WHAT NEEDS TO BE DONE: Among the entries, find the lines with the string "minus" and report them.

DATA TO USE:
▼
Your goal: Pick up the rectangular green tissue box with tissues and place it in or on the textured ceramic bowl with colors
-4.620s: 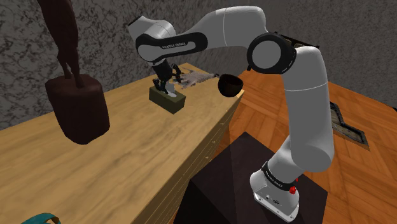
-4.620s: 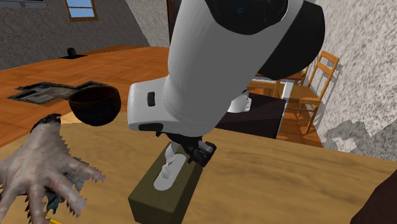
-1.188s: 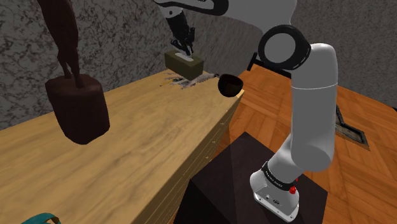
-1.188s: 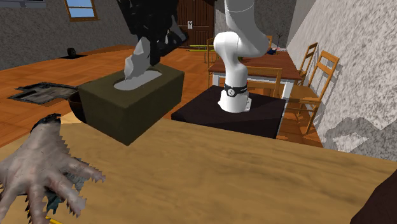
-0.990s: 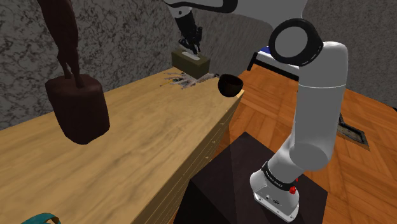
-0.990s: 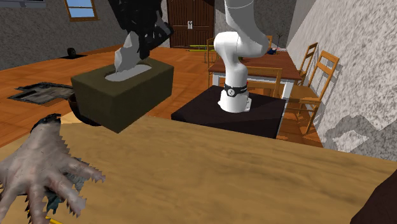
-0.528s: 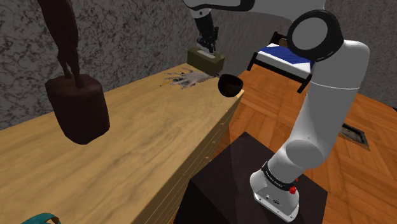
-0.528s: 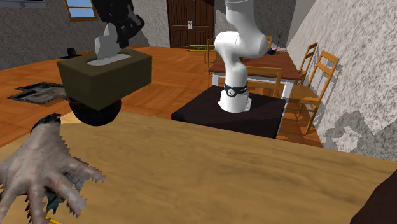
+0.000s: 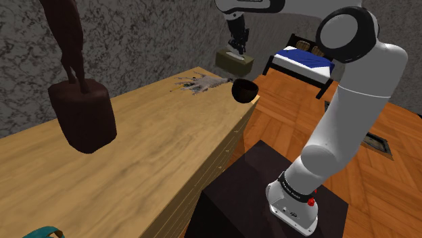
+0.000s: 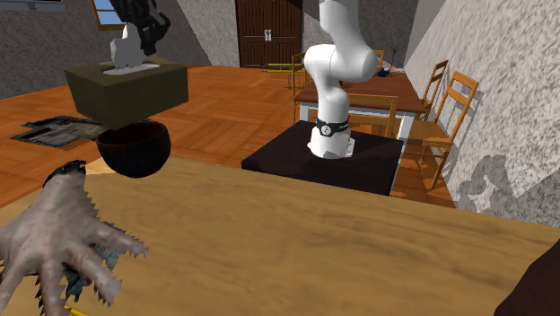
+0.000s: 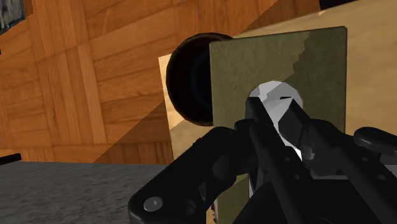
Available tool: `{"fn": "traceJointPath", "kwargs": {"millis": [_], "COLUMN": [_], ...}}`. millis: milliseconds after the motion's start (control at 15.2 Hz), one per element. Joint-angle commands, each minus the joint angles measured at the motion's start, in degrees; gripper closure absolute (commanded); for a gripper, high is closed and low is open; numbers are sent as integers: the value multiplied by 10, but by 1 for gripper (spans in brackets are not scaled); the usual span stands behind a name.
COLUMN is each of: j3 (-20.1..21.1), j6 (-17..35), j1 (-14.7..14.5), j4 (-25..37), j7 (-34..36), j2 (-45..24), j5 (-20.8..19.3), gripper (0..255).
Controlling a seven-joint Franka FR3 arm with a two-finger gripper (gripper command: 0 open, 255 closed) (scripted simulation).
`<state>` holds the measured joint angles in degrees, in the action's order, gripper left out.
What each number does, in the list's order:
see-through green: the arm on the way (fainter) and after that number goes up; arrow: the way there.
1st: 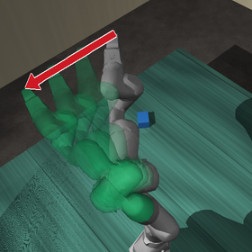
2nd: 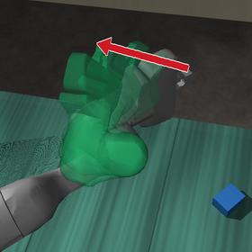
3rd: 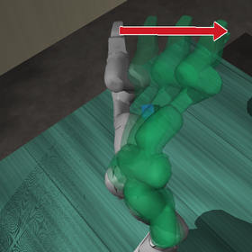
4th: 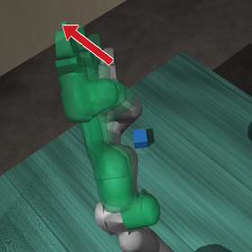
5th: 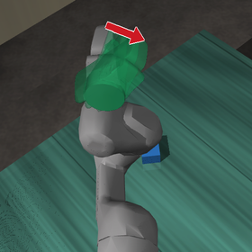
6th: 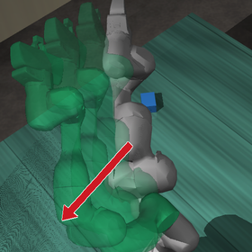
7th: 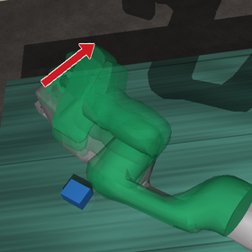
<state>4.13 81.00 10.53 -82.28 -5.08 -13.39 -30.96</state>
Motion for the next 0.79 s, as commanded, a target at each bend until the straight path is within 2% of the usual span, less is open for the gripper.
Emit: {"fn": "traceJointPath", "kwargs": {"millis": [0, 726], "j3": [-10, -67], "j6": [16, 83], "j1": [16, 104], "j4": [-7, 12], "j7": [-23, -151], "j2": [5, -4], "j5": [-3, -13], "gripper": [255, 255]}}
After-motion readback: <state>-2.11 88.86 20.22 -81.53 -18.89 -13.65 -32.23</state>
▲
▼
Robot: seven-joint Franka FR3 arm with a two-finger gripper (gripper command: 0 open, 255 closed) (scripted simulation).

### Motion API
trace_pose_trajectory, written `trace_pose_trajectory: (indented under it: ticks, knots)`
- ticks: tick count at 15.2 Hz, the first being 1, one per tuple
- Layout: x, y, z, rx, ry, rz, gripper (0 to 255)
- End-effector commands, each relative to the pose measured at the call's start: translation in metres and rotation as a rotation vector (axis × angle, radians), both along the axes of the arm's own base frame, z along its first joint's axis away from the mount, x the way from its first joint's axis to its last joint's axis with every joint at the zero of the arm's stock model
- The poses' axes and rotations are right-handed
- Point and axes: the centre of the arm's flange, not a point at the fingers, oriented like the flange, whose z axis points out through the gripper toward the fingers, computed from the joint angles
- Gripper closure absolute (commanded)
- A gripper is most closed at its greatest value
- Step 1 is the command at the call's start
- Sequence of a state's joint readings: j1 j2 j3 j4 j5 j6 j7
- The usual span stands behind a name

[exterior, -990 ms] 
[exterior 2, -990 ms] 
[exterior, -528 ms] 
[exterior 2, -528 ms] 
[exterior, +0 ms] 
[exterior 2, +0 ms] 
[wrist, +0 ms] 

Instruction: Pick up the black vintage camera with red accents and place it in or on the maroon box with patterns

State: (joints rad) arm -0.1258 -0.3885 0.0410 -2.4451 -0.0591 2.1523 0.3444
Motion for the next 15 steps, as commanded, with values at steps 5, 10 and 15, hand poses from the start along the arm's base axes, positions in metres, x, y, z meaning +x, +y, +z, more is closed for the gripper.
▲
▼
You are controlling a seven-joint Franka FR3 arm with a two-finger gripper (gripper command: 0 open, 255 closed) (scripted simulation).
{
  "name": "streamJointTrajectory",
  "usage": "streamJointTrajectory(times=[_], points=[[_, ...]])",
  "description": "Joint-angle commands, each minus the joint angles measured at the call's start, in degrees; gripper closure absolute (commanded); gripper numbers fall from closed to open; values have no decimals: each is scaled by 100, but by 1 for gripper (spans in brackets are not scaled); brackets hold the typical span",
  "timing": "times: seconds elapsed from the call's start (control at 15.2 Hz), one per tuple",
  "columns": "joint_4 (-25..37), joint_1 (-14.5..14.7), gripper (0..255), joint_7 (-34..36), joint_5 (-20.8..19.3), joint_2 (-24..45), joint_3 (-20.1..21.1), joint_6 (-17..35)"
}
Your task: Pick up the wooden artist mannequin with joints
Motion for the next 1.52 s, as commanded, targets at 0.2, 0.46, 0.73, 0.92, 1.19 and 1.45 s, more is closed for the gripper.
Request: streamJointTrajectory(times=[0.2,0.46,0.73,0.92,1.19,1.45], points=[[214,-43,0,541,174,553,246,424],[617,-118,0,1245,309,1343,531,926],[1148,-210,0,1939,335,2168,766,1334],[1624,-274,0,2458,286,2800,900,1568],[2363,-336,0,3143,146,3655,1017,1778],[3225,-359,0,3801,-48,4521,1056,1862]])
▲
OUTPUT OF THE EXERCISE:
Available tool: `{"fn": "traceJointPath", "kwargs": {"millis": [_], "COLUMN": [_], ...}}`. millis: milliseconds after the motion's start (control at 15.2 Hz), one per element. Joint-angle commands, each minus the joint angles measured at the motion's start, in degrees; gripper closure absolute (commanded); for a gripper, high is closed and low is open; numbers are sent as integers: the value multiplied by 10, but by 1 for gripper (spans in brackets are not scaled); the usual span stands behind a name.
  "description": "Joint-angle commands, each minus the joint angles measured at the call's start, in degrees; gripper closure absolute (commanded); gripper numbers fall from closed to open; values have no decimals: each is scaled by 100, but by 1 for gripper (spans in brackets are not scaled); brackets hold the typical span",

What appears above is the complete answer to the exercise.